§ EXERCISE REQUIREMENTS: Every line of the entries with the word "position" in it should be shown.

Stored entries
◇ ◇ ◇

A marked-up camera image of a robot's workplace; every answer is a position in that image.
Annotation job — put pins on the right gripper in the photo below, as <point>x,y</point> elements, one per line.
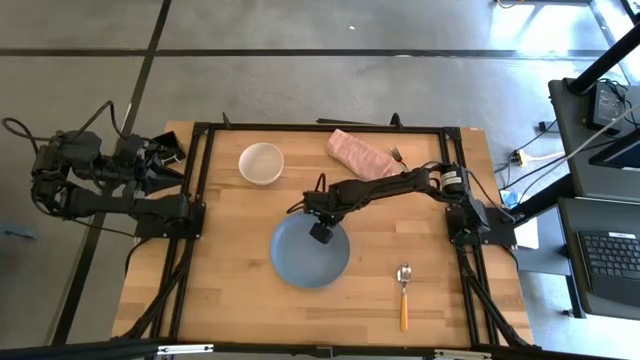
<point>326,206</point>

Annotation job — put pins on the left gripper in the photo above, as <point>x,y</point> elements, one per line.
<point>132,160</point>

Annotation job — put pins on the blue plate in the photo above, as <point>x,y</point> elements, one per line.
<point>300,262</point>

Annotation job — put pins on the white ribbed bowl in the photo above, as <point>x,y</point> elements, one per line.
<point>261,162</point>

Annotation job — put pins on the metal fork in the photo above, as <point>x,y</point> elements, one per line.
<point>396,152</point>

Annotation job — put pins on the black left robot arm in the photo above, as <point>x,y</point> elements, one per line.
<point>100,205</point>

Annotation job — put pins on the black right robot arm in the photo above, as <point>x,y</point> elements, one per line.
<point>390,185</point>

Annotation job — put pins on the pink folded napkin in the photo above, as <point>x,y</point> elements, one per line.
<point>357,155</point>

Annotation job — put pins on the blue and white packet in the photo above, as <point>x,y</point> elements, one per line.
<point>510,199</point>

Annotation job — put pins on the white paper sheet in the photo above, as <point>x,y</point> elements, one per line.
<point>526,234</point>

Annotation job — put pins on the black rig beam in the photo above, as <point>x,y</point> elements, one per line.
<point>75,350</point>

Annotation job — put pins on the white power strip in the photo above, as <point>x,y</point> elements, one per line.
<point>521,157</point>

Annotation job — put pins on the black diagonal strut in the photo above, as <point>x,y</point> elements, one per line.
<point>545,197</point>

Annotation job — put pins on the grey side desk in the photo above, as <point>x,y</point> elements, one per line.
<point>575,170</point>

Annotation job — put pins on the laptop keyboard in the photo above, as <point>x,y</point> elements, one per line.
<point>610,260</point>

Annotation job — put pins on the black flat screen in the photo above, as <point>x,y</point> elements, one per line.
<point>620,150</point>

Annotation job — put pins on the black power adapter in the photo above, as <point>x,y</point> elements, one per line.
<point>605,105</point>

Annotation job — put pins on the thick black diagonal pole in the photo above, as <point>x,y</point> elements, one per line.
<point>605,60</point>

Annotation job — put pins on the black aluminium table frame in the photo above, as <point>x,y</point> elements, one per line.
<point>280,127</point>

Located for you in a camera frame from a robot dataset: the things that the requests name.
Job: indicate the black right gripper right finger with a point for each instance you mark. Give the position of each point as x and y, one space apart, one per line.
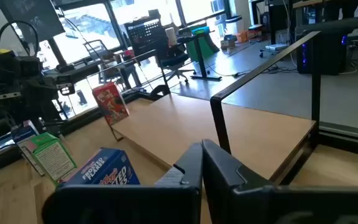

◇ ◇ ◇

§ RESPONSE:
A marked-up camera image of a robot's workplace; every answer is a position in that image.
Job: indicate the black right gripper right finger with a point for each instance you mark. Give the position of each point as x and y, one space apart, one per line.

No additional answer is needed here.